Abbau von Patientenrechten
Primärarztsystem - Chaos in Hausarztpraxen vorprogrammiert
Bereits heute haben wir einen deutlichen Mangel an Allgemeinmedizinern in Deutschland, besonders in ländlichen Regionen. Viele Hausarztpraxen sind jetzt schon überlastet.
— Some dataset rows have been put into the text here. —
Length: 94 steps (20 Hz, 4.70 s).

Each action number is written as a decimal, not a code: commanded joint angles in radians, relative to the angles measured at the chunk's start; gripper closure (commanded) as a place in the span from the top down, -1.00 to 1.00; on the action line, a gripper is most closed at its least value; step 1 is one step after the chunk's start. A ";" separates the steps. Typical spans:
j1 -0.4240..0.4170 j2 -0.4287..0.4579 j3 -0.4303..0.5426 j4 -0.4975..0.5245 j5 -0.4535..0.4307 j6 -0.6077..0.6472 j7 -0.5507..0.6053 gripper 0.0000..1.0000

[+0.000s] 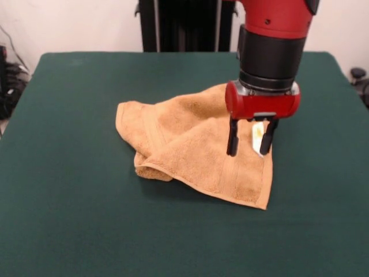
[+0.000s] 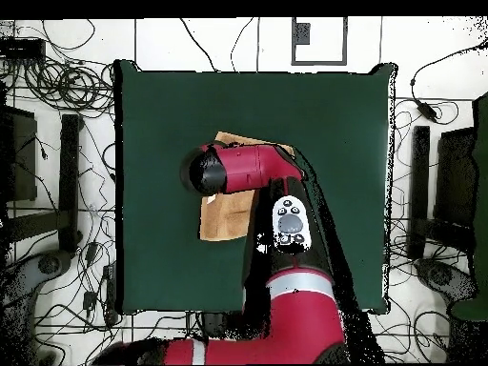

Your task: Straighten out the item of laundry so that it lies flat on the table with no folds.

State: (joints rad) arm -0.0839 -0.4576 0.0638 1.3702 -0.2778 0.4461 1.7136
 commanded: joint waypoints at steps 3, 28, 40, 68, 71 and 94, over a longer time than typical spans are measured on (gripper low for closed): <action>0.026 0.114 0.026 -0.058 0.024 -0.078 0.167 1.00; 0.033 0.273 0.011 -0.196 0.013 -0.162 0.164 1.00; 0.032 0.267 0.010 -0.197 0.010 -0.189 0.162 -1.00; 0.189 0.120 -0.028 -0.069 0.193 -0.036 0.282 -1.00; 0.212 0.127 -0.049 -0.079 0.221 -0.032 0.287 -1.00; 0.283 0.126 -0.110 -0.013 0.350 -0.084 0.289 -1.00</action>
State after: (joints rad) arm 0.1547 -0.3558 -0.0538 1.2410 0.0140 0.3362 1.7136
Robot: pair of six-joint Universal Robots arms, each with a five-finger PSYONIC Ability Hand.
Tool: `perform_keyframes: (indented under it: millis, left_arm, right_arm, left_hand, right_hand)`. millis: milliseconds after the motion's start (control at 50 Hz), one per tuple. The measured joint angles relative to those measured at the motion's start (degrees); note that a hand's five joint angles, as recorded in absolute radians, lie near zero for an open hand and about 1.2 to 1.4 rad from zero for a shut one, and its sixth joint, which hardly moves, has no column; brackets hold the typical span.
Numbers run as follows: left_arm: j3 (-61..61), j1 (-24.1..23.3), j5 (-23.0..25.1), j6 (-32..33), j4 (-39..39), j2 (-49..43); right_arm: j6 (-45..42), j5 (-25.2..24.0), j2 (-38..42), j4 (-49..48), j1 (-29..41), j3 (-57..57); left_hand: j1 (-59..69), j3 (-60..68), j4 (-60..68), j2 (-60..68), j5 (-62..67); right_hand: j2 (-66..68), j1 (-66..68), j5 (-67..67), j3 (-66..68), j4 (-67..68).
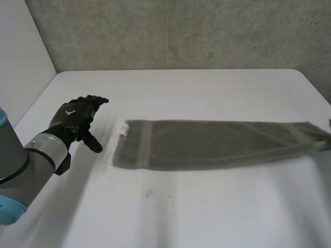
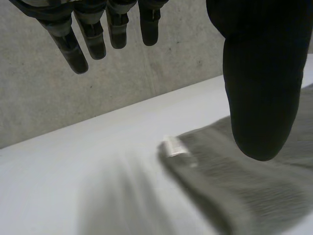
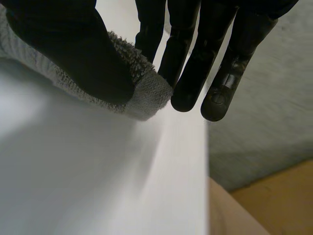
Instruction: Fold the towel.
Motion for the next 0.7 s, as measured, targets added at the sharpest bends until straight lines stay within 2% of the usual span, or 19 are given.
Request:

Nach den Plänen von Gesundheitsministerin Nina Warken (CDU) soll ein soenanntes Primärarztsystem für Patienten eingeführt werden, bei dem der Hausarzt immer die erste Anlaufstelle für den Patienten ist. Nur bei Bedarf wird der Kranke dann an einen Facharzt weitervermittelt, nur dann wird eine ärztliche Überweisung ausgestellt. Eine Ausnahme gilt nur für Fachärzte der Augenheilkunde und der Gynäkologie. Für chronisch Kranke ist eine Jahresüberweisung vom Hausarzt an den entsprechenden Facharzt im Gespräch.
Was bedeutet das in der Umsetzung? Die Hausarztpraxen werden überlastet. Patientenrechte werden abgebaut. Den Facharzt wählt der Hausarzt bei Notwendigkeit aus und legt für diesen Termin einen Zeitkorridor fest. Innerhalb dieses Zeitkorridors sollte die Patientin oder der Patient einen Termin beim Facharzt bekommen. Funktioniert das nicht, bekommt die Patientin oder der Patient die Möglichkeit, einen Facharzt im Krankenhaus aufzusuchen. Abgesehen davon, dass die Wartezeiten für einen Facharzttermin durch das Primärarztsystem auch nicht wesentlich sinken würden (es sei denn, es wären Privatpatienten!), wäre der Patient an einen Facharzt gebunden. Es gibt jedoch häufig Fälle, in denen das Vertrauensverhältnis und/oder die Behandlungsmethode dieses Facharztes nicht den Erfordernissen des Patienten entspricht. Bisher kann ein Kranker dann den Facharzt wechseln bzw. durch einen Direkttermin einen anderen Facharzt aufsuchen. Das wäre nach dem Primärarztsystem nicht mehr möglich und der Kranke würde möglichweise falsch behandelt.
Wie in den WDR-Nachrichten berichtet wurde, soll das Ziel des neuen Systems sein, dass Patientinnen und Patienten die Fachärzte zielgerichteter aufsuchen. Überflüssige Untersuchungen sollen reduziert und die Fachärzte dadurch entlastet werden. Dazu ist zu entgegnen, dass für bestimmte Fachärzte bereits zur Zeit zwingend eine ärztliche Überweisung notwendig ist wie z.B. für den Radiologen oder für die Schmerztherapie (hier muss sogar ein Orthopäde die Überweisung ausstellen), ein Direkttermin ist bei diesen Ärzten ohnehin nicht möglich.
Die Bundesärztekammer sieht wahrscheinlich den Patienten ebenfalls nur als Kostenfaktor an. "Dass sich jeder auf Kosten der Allgemeinheit aussucht, was ihm am besten passt, das ist weltweit einzigartig, aber nicht fair und definitiv nicht mehr länger leistbar und bezahlbar", argumentierte der Präsident der Bundesärztekammer, Klaus Reinhard. Laut der Deutschen Stiftung Patientenschutz stoßen die Pläne zum Primärarztsystem schon jetzt auf Ablehnung in der Bevölkerung. Zwei Drittel glauben nicht daran, dass sich damit die Versorgung der Patienten verbessere, so Stiftungsvorstand Eugen Brysch "Zudem müsste jede Hausarztpraxis zusätzlich 2.000 Patientinnen und Patienten betreuen. Dabei gibt es bereits Praxen, die Neupatienten abweisen.", so Eugen Brysch.